What you should do - Your answer should be each line of the entries that contains the word "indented", copied in full.

*** Provided records Section Begins ***

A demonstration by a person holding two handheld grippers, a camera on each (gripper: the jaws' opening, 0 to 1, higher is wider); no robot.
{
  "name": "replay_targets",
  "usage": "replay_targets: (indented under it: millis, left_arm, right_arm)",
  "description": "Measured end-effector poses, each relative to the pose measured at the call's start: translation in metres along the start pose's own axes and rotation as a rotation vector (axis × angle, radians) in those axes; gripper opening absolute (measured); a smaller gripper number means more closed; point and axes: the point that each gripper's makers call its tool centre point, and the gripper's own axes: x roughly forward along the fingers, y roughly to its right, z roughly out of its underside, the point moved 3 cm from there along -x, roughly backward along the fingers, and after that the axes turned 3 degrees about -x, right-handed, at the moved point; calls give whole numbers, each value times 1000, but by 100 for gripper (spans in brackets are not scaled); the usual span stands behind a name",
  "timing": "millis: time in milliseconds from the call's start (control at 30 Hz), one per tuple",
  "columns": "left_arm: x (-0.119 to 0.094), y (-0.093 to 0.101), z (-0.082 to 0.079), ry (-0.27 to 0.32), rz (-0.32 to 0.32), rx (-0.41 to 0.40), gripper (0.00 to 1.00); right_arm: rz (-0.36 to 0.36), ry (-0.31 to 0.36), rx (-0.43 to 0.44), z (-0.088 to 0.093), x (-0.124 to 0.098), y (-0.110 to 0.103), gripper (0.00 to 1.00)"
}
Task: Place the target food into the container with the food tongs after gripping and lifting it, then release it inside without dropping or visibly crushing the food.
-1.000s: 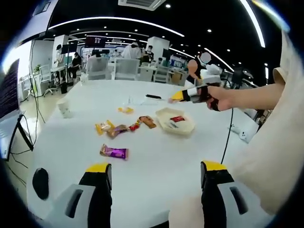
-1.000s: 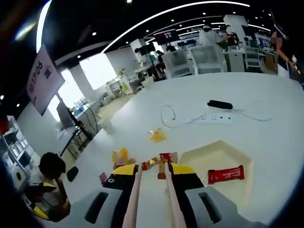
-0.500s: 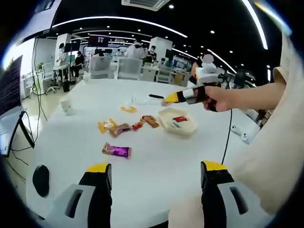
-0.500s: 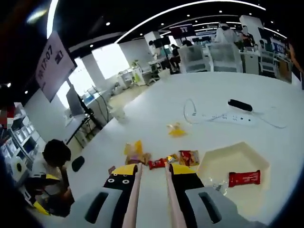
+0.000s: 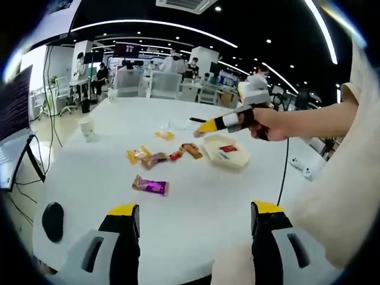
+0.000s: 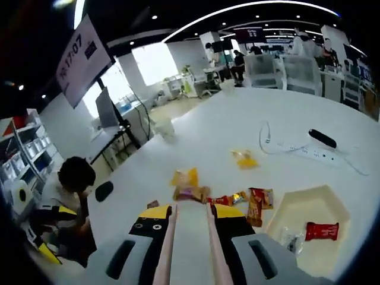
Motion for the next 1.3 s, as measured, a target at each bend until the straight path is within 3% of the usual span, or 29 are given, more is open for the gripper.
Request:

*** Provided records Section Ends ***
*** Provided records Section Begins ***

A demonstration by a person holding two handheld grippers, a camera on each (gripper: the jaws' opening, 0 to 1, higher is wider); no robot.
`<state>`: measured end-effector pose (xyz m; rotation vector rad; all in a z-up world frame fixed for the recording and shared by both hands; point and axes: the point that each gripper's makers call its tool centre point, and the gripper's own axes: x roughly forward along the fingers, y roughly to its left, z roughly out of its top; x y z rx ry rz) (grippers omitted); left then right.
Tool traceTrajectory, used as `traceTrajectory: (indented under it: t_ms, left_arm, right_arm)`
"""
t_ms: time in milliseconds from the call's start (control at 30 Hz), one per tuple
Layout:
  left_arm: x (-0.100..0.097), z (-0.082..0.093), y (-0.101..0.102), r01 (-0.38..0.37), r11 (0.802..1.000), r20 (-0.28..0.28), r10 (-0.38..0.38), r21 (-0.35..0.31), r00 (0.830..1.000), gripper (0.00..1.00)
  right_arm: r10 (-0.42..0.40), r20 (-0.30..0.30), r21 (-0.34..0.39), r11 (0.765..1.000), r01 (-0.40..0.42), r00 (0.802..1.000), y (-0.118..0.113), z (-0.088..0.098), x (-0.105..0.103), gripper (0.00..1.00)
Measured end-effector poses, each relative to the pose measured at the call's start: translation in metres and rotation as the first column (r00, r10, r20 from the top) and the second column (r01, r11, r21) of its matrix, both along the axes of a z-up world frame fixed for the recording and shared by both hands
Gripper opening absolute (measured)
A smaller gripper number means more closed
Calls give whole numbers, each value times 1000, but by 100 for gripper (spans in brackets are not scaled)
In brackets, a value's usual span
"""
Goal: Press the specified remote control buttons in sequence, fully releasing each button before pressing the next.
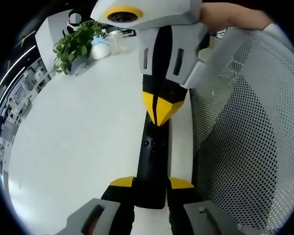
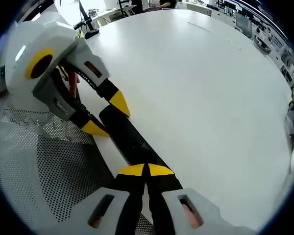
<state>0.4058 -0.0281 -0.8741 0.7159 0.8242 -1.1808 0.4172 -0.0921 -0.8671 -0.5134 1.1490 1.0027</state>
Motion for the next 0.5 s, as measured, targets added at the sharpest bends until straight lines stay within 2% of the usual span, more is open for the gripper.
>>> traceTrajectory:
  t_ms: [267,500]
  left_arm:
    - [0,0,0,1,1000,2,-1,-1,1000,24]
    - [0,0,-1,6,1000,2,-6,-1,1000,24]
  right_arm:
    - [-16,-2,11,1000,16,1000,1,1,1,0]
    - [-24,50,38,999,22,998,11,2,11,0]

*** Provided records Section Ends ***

Exercise response -
  "usage": "replay_targets: (indented under it: millis, left_arm, right_arm)",
Tool traceTrajectory, used as `traceTrajectory: (indented under it: t_ms, left_arm, right_arm)`

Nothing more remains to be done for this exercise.